Record extracts »
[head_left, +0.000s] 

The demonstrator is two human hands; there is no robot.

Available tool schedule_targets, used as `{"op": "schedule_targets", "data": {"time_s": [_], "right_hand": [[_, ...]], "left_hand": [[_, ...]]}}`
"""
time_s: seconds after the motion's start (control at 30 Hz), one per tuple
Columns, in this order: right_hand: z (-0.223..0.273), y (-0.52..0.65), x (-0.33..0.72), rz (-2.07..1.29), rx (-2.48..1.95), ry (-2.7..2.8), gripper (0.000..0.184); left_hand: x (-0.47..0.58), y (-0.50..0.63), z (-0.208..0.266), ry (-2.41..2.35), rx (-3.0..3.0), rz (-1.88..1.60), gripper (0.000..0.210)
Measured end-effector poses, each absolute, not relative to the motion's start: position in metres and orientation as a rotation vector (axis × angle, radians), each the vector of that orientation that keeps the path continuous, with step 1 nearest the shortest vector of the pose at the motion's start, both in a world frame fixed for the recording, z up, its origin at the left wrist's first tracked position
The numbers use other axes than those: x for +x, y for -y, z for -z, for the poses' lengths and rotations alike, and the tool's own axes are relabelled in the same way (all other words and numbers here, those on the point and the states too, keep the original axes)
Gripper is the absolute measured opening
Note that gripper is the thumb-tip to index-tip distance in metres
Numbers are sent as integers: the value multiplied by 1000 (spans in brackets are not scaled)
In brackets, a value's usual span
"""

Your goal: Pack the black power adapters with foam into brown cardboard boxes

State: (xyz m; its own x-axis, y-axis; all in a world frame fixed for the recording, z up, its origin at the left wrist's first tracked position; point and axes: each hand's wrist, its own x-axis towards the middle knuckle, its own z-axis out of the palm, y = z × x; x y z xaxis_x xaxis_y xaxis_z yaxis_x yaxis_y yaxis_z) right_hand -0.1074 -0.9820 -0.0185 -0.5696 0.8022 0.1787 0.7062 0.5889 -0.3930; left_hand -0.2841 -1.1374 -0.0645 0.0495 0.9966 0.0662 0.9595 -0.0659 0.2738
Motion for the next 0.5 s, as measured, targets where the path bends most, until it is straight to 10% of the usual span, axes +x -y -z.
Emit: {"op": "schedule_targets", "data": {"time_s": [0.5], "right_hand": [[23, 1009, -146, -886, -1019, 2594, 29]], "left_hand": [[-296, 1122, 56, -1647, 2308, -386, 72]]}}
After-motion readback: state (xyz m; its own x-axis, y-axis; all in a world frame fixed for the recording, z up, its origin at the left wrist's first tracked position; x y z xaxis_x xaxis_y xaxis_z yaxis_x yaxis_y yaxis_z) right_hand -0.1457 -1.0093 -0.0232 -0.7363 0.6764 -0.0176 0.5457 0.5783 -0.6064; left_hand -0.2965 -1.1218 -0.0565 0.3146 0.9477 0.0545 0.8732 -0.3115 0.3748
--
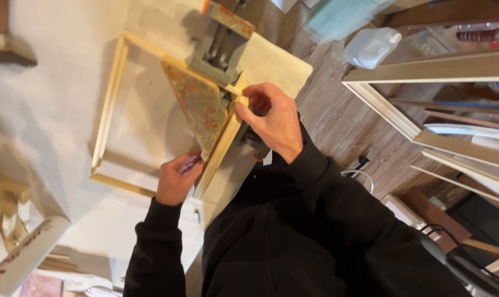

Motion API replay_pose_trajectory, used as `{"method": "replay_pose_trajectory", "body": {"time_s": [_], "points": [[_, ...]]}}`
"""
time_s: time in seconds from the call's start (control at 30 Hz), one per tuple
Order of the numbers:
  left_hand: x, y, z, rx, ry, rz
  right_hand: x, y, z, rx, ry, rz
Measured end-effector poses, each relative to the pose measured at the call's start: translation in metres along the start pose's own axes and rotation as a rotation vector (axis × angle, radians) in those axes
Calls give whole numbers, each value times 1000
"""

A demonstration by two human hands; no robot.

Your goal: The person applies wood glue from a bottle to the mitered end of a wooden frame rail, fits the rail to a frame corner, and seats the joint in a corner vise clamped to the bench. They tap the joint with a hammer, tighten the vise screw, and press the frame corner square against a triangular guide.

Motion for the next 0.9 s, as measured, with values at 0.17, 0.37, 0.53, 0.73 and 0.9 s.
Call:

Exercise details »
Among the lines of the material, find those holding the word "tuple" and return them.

Response box »
time_s: seconds after the motion's start (control at 30 Hz), one per tuple
time_s: time in seconds from the call's start (control at 30 Hz), one per tuple

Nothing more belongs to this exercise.